21/01/2015

Fin du taux plancher: il faut agir sur notre compétitivité

Ici même, il y a tout juste deux semaines, je me réjouissais du fait que l’économie suisse allait rester très dynamique en 2015, et plus encore en 2016. L'abandon du taux plancher du franc par rapport à l'euro, le lendemain, a totalement changé la donne. On sait désormais que l'année sera extrêmement difficile pour toute l'industrie d'exportation, le tourisme, et par répercussion pour de nombreux sous-traitants. Le renchérissement de 20%, d'un seul coup, du site helvétique sera douloureux.

Mais restons lucides: il est trop tôt pour tirer un bilan définitif. Où se stabilisera l'euro? A 1,10 franc, à la parité ou à 90 centimes? A 90 centimes, c'est une récession assurée. Attendons quelques semaines pour y voir plus clair. La Banque nationale suisse (BNS) a peut-être (sans doute?) une idée derrière la tête. N'oublions pas que son action s'est constamment révélée judicieuse depuis le début de la crise. On peut espérer qu'elle a une nouvelle fois bien analysé les conséquences de ses actes…

Mais cette nouvelle donne, ce retour au marché des changes "normal", doit nous pousser à nous réveiller. Nous tous: partis, associations, autorités. La Suisse ne peut pas se permettre de faire traîner les réformes jusqu'à les enliser, comme cela a trop souvent été le cas. Le maintien de la compétitivité de notre pays n'est pas un concept théorique: avec ce franc désormais totalement surévalué, et probablement pour longtemps, la Suisse doit tout mettre en oeuvre pour rester attractive.

Première mesure à prendre: adopter au plus vite la réforme de l'imposition des entreprises (RIE III).
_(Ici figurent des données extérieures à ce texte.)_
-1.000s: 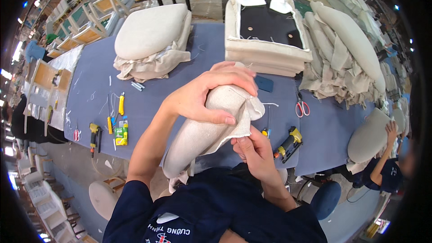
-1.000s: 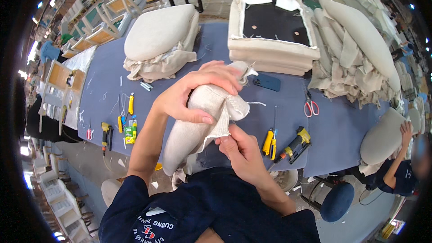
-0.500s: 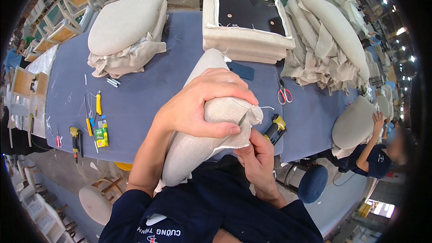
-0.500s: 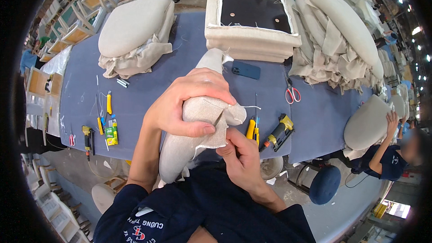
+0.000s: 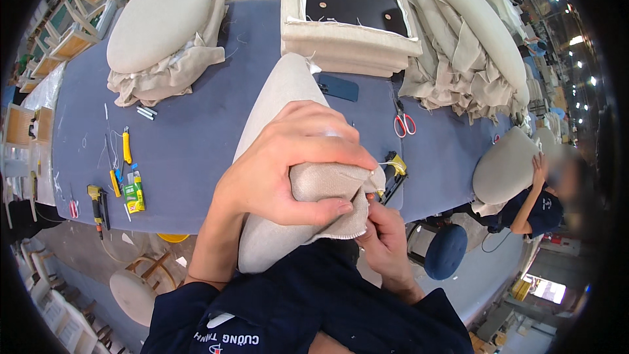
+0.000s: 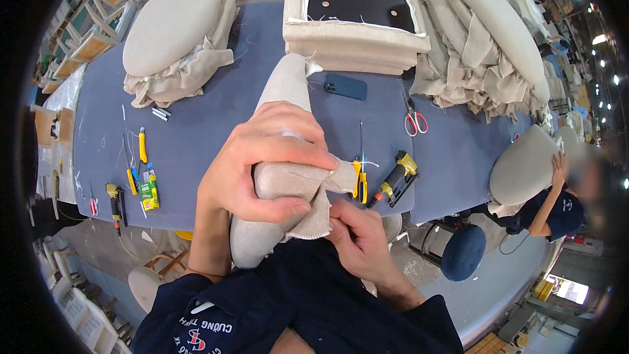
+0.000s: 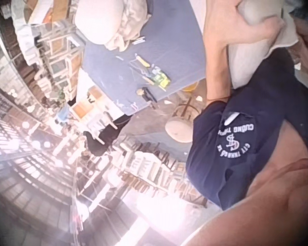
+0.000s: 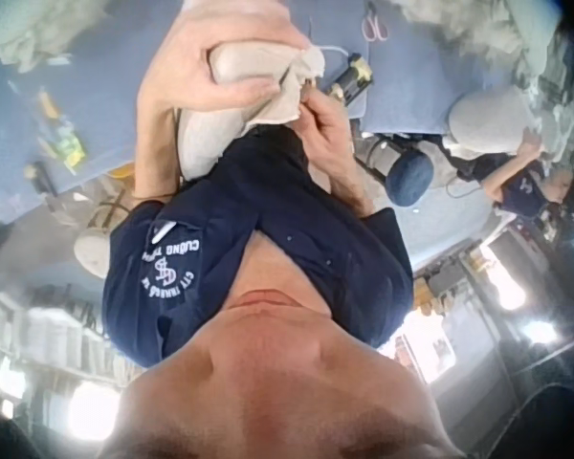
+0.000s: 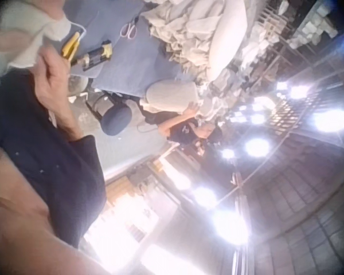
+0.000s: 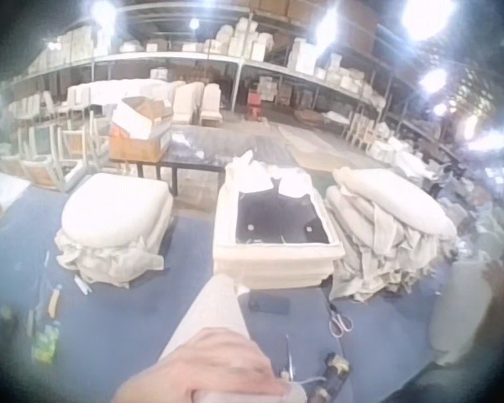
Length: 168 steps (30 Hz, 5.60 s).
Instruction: The person staples fabric onto a foam cushion using a staple gun, then uses a screwdriver to remove staples from a cushion frame. They continue to staple and adjust fabric on multiple cushion pieces, occasionally using a utility knife to trim excess material.
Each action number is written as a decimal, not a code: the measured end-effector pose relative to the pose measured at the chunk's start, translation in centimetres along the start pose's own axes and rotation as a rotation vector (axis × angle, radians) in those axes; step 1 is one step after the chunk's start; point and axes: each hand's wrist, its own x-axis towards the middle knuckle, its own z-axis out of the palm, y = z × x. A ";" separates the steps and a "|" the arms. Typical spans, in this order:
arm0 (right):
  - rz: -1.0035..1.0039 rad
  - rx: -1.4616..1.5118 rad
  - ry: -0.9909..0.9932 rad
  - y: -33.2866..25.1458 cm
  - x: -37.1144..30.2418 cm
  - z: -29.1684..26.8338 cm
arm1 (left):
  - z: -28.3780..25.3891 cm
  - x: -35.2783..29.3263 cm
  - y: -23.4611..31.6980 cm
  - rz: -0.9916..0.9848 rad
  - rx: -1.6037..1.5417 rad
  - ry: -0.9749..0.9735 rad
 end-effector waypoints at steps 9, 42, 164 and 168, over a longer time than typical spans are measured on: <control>-0.040 -0.062 -0.007 -0.9 -0.5 -1.5 | 1.8 0.2 0.5 -0.038 0.013 -0.003; 0.038 0.463 0.092 2.0 -2.2 1.7 | 2.3 0.1 0.6 -0.026 0.021 -0.036; -0.307 0.035 -0.257 -2.9 9.1 11.2 | -5.3 -10.0 8.2 -0.359 0.545 0.914; -0.306 0.086 -0.286 -3.6 9.4 11.1 | -5.2 -10.1 8.3 -0.310 0.665 0.850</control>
Comme prévu par le Conseil fédéral: l'abandon des statuts spéciaux doit se traduire par une baisse de la fiscalité de toutes les sociétés. Cela donnera un bol d'air à l'ensemble de l'économie et profitera à l'emploi. Avec ses finances saines, le canton de Vaud a la chance d'avoir un projet bien avancé, il faut le concrétiser cette année encore.

Deuxième mesure: trouver une solution avec l'Union européenne sur la libre circulation des personnes. Une position suisse incompatible avec ce principe, tenu pour "non négociable" par les Européens, conduirait à une dénonciation de tous les accords bilatéraux (clause guillotine). Avec notamment la réintroduction des obstacles techniques aux échanges commerciaux. Nous le savons. Combiné avec le franc fort, ce serait la débâcle définitive pour l'industrie d'exportation. Il importe, là, que tous les partis tirent à la même corde pour maintenir notre position encore favorable sur ce plan-là. 

Troisième mesure: mettre en veilleuse le projet de Stratégie énergétique 2050 du Conseil fédéral, qui pénaliserait lourdement notre place économique. Le premier volet, en cours de discussion aux Chambres, doit en principe s'accompagner dans un deuxième temps d'une fiscalité écologique (qui devrait être présentée ce printemps par le Conseil fédéral). Les grands consommateurs, donc les entreprises industrielles au premier plan, seraient inévitablement les plus pénalisées. Ce n'est pas raisonnable dans le contexte actuel.

Enfin, les citoyens ont aussi leur carte à jouer. Les perspectives économiques désormais plutôt moroses – dans le meilleur des cas – devraient les inciter à refuser clairement, le 8 mars, l'initiative populaire intitulée "Remplacer la TVApar une taxe sur l'énergie". La Suisse ne peut pas se payer le luxe de faire passer le litre d'essence à 5 francs! Qui d'ailleurs consentirait à payer ce prix alors que le diesel est à 1 euro de l'autre côté de la frontière? Le 14 juin, on votera ensuite sur l'initiative "Imposer les successions de plusieurs millions pour financer notre AVS", un texte qui compromettrait la transmission de dizaines de milliers de PME dans le pays!

Faire comme si de rien n'était et spéculer sur un affaiblissement du franc d'ici à quelques années serait insensé. Personne n'est en mesure de dire comment les changes évoluent à long terme. La Suisse a sans aucun doute les ressources et les moyens de surmonter le choc créé par l'abandon du franc fort. Mais nous devons nous adapter en tenant compte du scénario le plus probable. Nous ne maîtrisons pas les changes, mais nos lois, nos conditions-cadres, oui!